▸ Goal of the exercise
Repeat the data below with no changes.

▸ Supplied records
━━━━━━━━━━
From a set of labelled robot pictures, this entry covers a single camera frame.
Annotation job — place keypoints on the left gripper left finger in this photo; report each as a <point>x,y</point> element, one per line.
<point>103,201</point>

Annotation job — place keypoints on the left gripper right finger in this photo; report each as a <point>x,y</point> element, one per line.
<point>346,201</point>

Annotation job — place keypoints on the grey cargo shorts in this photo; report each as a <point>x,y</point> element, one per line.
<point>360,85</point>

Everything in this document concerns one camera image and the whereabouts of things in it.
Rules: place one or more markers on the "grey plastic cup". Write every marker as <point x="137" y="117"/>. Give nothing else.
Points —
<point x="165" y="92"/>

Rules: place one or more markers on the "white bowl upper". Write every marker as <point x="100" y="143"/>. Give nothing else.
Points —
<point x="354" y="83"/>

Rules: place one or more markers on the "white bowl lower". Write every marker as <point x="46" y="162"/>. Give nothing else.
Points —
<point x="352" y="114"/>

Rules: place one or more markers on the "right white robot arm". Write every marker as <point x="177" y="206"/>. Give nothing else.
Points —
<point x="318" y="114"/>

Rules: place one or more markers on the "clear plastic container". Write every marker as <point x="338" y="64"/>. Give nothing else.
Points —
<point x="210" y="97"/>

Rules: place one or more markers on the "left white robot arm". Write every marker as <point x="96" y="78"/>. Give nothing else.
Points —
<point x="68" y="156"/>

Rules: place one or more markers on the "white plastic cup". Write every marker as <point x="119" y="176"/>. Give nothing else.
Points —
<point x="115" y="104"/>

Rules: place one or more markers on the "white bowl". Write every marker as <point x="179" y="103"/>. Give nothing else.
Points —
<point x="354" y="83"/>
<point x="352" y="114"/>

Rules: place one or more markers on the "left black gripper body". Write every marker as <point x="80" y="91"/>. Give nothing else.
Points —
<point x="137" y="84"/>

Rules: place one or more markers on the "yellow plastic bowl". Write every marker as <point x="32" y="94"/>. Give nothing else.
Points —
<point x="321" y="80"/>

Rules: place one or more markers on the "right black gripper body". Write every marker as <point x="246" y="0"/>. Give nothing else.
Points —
━━━━━━━━━━
▸ Exercise output
From a set of labelled robot pictures, this entry covers a single camera frame.
Annotation job — place keypoints on the left gripper left finger in this photo; report each as a <point>x,y</point> element, one per line.
<point>103,201</point>

Annotation job — place keypoints on the left gripper right finger in this photo; report each as a <point>x,y</point> element, one per line.
<point>346,201</point>

Annotation job — place keypoints on the grey cargo shorts in this photo; report each as a <point>x,y</point> element, one per line.
<point>360,85</point>

Everything in this document concerns one camera image and the whereabouts of things in it.
Rules: place one or more markers on the "grey plastic cup". Write every marker as <point x="137" y="117"/>. Give nothing else.
Points —
<point x="165" y="92"/>

Rules: place one or more markers on the "white bowl upper". Write every marker as <point x="100" y="143"/>. Give nothing else.
Points —
<point x="354" y="83"/>

Rules: place one or more markers on the "white bowl lower". Write every marker as <point x="46" y="162"/>. Give nothing else.
Points —
<point x="352" y="114"/>

Rules: place one or more markers on the "right white robot arm". Write every marker as <point x="177" y="206"/>. Give nothing else.
Points —
<point x="318" y="114"/>

Rules: place one or more markers on the "clear plastic container". Write every marker as <point x="338" y="64"/>. Give nothing else.
Points —
<point x="210" y="97"/>

Rules: place one or more markers on the "left white robot arm". Write every marker as <point x="96" y="78"/>. Give nothing else.
Points —
<point x="68" y="156"/>

Rules: place one or more markers on the "white plastic cup". Write every marker as <point x="119" y="176"/>. Give nothing else.
Points —
<point x="115" y="104"/>

Rules: place one or more markers on the "white bowl". Write every marker as <point x="179" y="103"/>. Give nothing else.
Points —
<point x="354" y="83"/>
<point x="352" y="114"/>

Rules: place one or more markers on the "left black gripper body". Write every marker as <point x="80" y="91"/>. Give nothing else.
Points —
<point x="137" y="84"/>

Rules: place one or more markers on the "yellow plastic bowl". Write every marker as <point x="32" y="94"/>. Give nothing else.
Points —
<point x="321" y="80"/>

Rules: place one or more markers on the "right black gripper body". Write every marker as <point x="246" y="0"/>. Give nothing else.
Points —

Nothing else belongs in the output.